*** Opening of INFORMATION SHOWN ***

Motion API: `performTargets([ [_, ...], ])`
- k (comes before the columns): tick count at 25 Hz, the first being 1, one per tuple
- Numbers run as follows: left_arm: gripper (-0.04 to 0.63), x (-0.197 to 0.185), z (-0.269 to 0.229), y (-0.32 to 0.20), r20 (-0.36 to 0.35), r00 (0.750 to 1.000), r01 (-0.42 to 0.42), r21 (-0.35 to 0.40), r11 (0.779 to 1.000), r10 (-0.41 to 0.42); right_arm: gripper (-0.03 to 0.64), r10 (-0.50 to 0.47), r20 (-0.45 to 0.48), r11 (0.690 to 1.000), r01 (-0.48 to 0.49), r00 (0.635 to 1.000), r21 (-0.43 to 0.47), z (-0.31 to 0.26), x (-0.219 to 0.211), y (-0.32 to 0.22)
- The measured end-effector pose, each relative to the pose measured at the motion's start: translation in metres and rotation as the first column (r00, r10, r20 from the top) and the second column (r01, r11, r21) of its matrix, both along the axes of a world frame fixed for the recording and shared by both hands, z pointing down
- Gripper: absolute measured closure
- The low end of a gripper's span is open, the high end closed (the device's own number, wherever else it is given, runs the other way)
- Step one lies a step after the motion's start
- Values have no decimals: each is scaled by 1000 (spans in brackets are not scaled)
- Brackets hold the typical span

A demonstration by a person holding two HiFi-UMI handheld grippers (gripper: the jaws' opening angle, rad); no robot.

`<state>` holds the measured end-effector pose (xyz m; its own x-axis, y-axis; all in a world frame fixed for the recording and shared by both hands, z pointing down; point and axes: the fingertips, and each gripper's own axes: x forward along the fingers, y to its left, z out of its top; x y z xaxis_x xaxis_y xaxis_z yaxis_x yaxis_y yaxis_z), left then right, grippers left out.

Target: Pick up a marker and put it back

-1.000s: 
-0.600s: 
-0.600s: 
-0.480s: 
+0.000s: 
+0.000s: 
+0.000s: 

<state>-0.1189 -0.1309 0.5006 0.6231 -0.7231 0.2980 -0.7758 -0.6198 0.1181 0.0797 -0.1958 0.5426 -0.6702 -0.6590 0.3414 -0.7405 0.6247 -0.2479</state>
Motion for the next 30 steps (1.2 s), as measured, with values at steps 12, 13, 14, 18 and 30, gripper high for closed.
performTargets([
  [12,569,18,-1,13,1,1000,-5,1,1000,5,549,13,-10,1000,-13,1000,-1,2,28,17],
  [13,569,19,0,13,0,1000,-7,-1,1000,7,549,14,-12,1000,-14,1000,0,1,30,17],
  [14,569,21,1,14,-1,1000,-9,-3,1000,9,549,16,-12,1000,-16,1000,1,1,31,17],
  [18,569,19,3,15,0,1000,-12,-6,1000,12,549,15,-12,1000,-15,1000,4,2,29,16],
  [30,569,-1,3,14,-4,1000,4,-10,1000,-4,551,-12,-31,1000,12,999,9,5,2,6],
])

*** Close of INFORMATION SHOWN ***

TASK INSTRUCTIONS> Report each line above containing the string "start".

TASK OUTPUT>
- The measured end-effector pose, each relative to the pose measured at the motion's start: translation in metres and rotation as the first column (r00, r10, r20 from the top) and the second column (r01, r11, r21) of its matrix, both along the axes of a world frame fixed for the recording and shared by both hands, z pointing down
- Step one lies a step after the motion's start

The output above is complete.